He was the son of Lucas Birch, who carried on the business of a pastrycook and confectioner at 16 Cornhill. This shop, though the upper portion of the house had been rebuilt, still (1885) retains its old-fashioned front, and is probably the oldest shop of the kind in the city. The business was established in the reign of George I by a Mr. Horton, the immediate predecessor of Lucas Birch. Samuel was educated at a private school kept by Mr. Crawford at Newington Butts, and upon leaving school was apprenticed to his father.
Early in life, in 1778, he married the daughter of Dr. John Fordyce, by whom he had a family of thirteen children. He was elected one of the common council on 21 December 1781, and in 1789 became deputy of the Cornhill ward.
In May 1807, he was elected alderman of the Candlewick ward in the place of Alderman Hankey.

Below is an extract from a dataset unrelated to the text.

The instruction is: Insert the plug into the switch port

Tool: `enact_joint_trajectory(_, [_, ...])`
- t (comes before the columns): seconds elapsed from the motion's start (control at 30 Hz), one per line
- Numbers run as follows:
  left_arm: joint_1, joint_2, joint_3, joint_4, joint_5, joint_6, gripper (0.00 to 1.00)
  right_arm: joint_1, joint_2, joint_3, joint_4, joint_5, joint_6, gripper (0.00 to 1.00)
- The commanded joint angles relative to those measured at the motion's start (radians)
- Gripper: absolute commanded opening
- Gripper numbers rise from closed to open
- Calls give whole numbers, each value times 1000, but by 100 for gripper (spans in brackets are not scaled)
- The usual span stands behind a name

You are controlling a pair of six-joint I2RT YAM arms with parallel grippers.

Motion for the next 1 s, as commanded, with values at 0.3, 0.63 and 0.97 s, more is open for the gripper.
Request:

When young he devoted much of his leisure time to the cultivation of his mental powers and the improvement of his literary taste; he was a frequent attendant of a debating society which met in one of the large rooms formerly belonging to the King's Arms Tavern, Cornhill, and there, in the winter of 1778, he made his first essay in public speaking. In politics he was a strenuous supporter of Pitt's administration, though he vigorously opposed the repeal of the Test and Corporation Acts. He became a frequent speaker at the common council meetings. When he first proposed the formation of volunteer regiments at the outbreak of the French revolution, not a single common councilman supported him. Subsequently, when the measure was adopted, he became the lieutenant-colonel commandant of the 1st regiment of Loyal London volunteers. The speech which he delivered in the Guildhall on 5 March 1805 against the Roman Catholic petition was severely criticised in an article entitled 'Deputy Birch and others on the Catholic Claims, which appeared in the Edinburgh Review (x. 124-36). It was, however, highly commended by the king, and the freedom of the city of Dublin was twice voted him at the midsummer quarter assembly of the corporation of that city on 19 July 1805 and 18 July 1806, for his advocacy of the Protestant ascendency in Ireland.
In 1811, he was appointed one of the sheriffs of London, and on 9 November 1814 Birch entered on his duties as lord mayor. Tory though he was, he opposed the Corn Bill of 1815, and presided at a meeting of the livery in common hall on 23 February 1815, when he made a vigorous attack upon the intended prohibition of the free importation of foreign corn. The course he took on this occasion is commemorated by a medal struck in his honour on the obverse side of which is the bust of the lord mayor, and on the reverse a representation of a wheatsheaf, with the legend, 'Free Importation, Peace and Plenty.' During his mayoralty the marble statue of George III by Chantrey, the inscription on which was written by Birch, was placed in the council chamber of Guildhall.
Almost his last act as lord mayor was to lay the foundation-stone of the London Institution in Finsbury Circus (then called the Amphitheatre, Moorfields) on 4 November 1815. In 1836 Birch, who had for many years carried on his father's old business in Cornhill, disposed of it to Messrs. Ring & Brymer, the present proprietors.
He retired from the court of aldermen in 1810, and died at his house, 107 Guildford Street, London, on 10 Dec. 1841, aged 84.
His grandson, also named Samuel, would become an eminent Egyptologist at the British Museum.